A growing majority of economists in a Reuters poll said the Fed will likely cut rates just twice this year, in September and December, as resilient US consumer demand warrants a cautious approach despite easing inflation.

“The US consumer has remained extremely strong … but you’re starting to see a degree of fragility underlying some of the data,” said Luke Browne, head of asset allocation for Asia at Manulife Investment Management.

“We are expecting probably two cuts from the Fed now, there is of course a high degree of uncertainty. We watch closely the data as it evolves and whilst inflation has been easing somewhat, there remain pressures underlying that.”

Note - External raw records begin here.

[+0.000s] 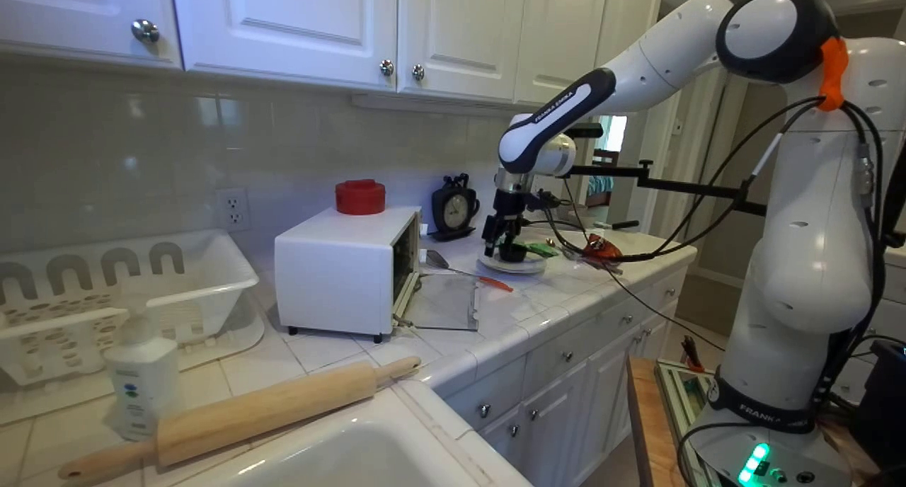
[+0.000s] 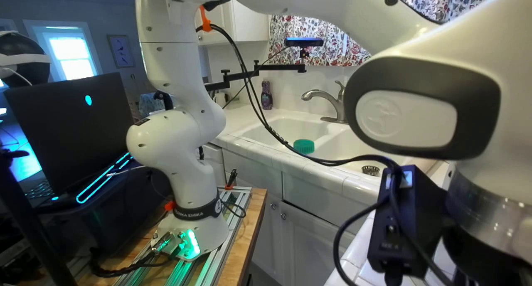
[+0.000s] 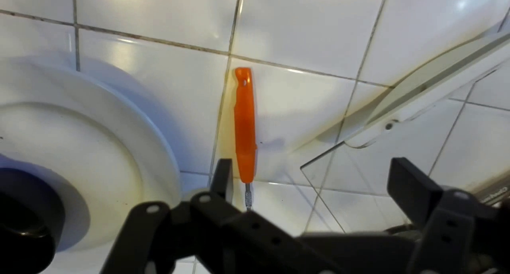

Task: Use the fish slice to take the black measuring cup out of the open oven.

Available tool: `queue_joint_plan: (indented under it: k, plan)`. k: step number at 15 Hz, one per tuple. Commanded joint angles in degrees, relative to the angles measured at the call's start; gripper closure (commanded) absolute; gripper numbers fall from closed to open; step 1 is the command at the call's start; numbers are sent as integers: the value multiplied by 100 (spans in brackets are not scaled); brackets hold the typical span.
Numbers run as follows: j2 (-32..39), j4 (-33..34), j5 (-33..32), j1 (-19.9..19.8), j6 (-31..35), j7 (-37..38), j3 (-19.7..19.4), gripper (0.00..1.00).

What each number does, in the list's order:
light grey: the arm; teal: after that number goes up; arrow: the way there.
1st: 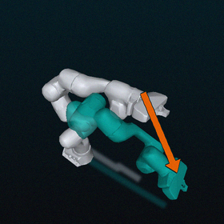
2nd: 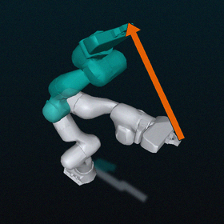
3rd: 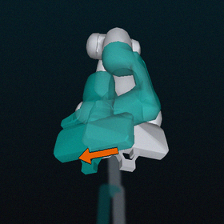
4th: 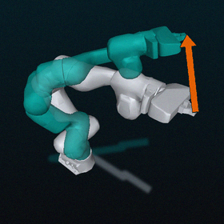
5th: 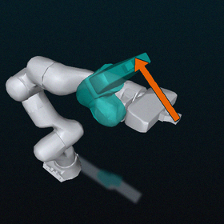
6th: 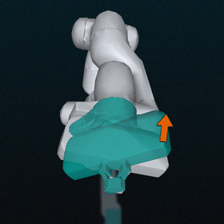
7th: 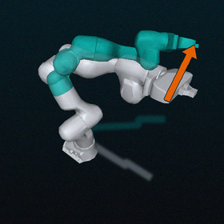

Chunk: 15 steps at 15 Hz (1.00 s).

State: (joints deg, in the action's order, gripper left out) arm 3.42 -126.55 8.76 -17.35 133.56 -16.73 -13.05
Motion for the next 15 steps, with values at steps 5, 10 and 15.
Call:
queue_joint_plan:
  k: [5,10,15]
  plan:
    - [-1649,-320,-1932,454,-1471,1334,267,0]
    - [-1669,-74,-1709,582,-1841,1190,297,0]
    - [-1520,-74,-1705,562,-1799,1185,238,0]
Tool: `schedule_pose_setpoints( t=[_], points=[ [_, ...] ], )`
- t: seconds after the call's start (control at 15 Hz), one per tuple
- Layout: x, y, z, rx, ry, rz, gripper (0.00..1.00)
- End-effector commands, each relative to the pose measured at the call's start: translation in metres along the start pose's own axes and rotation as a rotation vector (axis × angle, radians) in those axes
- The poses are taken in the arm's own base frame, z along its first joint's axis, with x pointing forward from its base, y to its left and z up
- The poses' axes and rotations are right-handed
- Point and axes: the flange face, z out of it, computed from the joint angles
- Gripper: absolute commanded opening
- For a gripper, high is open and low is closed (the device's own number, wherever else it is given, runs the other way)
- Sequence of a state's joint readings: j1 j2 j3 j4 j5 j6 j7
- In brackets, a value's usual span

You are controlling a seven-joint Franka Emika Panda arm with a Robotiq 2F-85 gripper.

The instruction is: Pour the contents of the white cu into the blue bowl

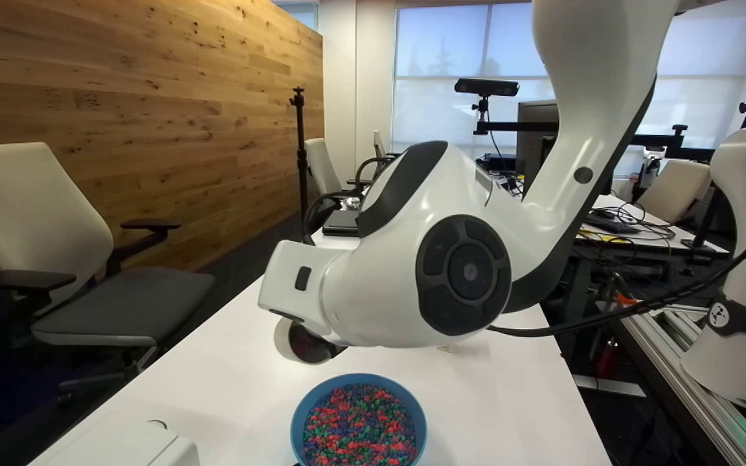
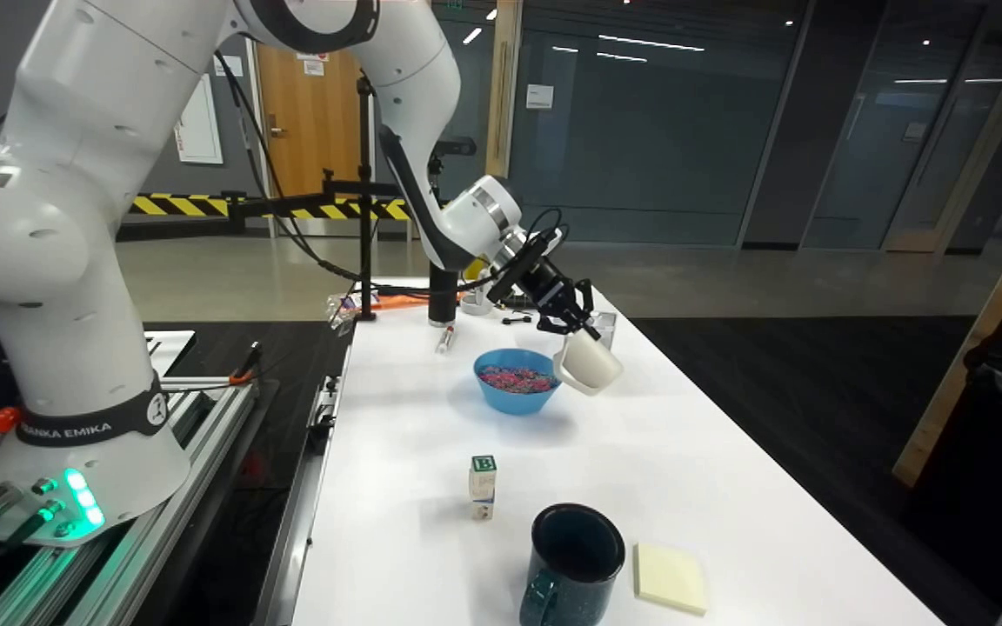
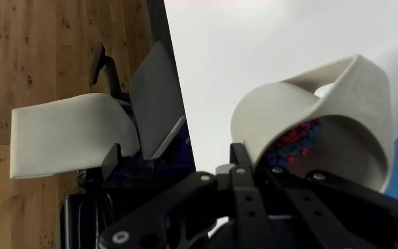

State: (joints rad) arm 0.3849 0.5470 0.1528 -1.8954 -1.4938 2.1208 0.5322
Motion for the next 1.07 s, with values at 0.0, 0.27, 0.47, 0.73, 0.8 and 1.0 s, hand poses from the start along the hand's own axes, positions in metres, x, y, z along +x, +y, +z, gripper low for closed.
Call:
schedule_pose_setpoints(
  t=[0.0, 0.27, 0.47, 0.73, 0.8, 1.0],
  points=[
    [-0.004, -0.01, -0.001, -0.08, 0.006, 0.001, 0.01],
    [-0.002, -0.015, 0.004, -0.058, 0.0, -0.005, 0.06],
    [-0.002, -0.021, 0.004, -0.068, 0.001, -0.004, 0.06],
    [-0.001, -0.021, 0.004, -0.069, 0.001, -0.004, 0.01],
    [-0.001, -0.022, 0.004, -0.078, 0.001, -0.002, 0.01],
    [0.002, -0.029, 0.003, -0.077, 0.008, -0.015, 0.01]
  ],
)
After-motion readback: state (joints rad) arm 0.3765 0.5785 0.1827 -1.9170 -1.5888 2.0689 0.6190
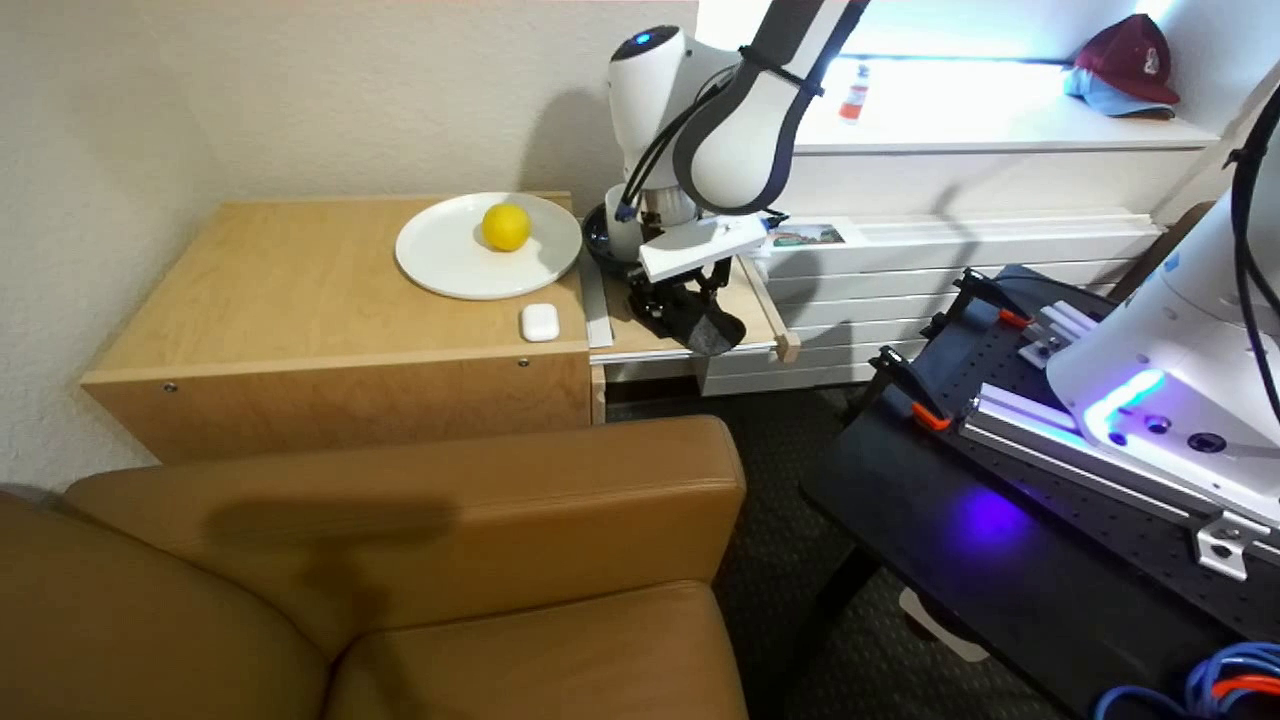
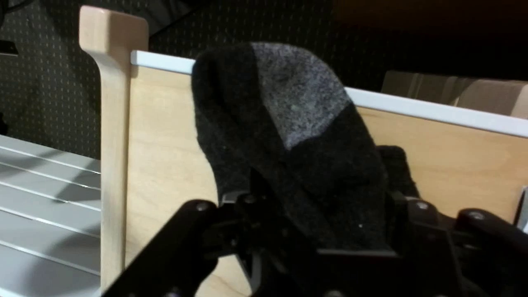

The Japanese yen rose to touch 155.25 per dollar in Asian hours, its highest since June 7 after surging nearly 1 per cent on Tuesday, having languished near a 38-year low of 161.96 at the start of the month.

Traders suspect Tokyo intervened in the currency market in early July to yank the yen away from those lows, with estimates from BOJ data indicating authorities may have spent roughly 6 trillion yen ($38.62 billion) to prop up the frail currency.

The bouts of intervention have led speculators to unwound popular and profitable carry trades, in which traders borrow the yen at low rates to invest in dollar-priced assets for a higher return.

The yen was broadly higher, with the Japanese unit touching a one-month high against the pound, the euro and a two-month high against the Australian dollar.

The dollar index, which measures the US currency against six rivals, was little changed at 104.47. The index is down 1.3 per cent this month.

Investor focus on Wednesday will also be on purchasing managers’ index figures across the globe to gauge the health of economies.

In commodities, oil prices rose on falling US crude inventories. Brent crude futures for September rose 0.25 per cent to $81.21 a barrel, while US West Texas Intermediate crude for September gained 0.26 per cent to $77.16 per barrel.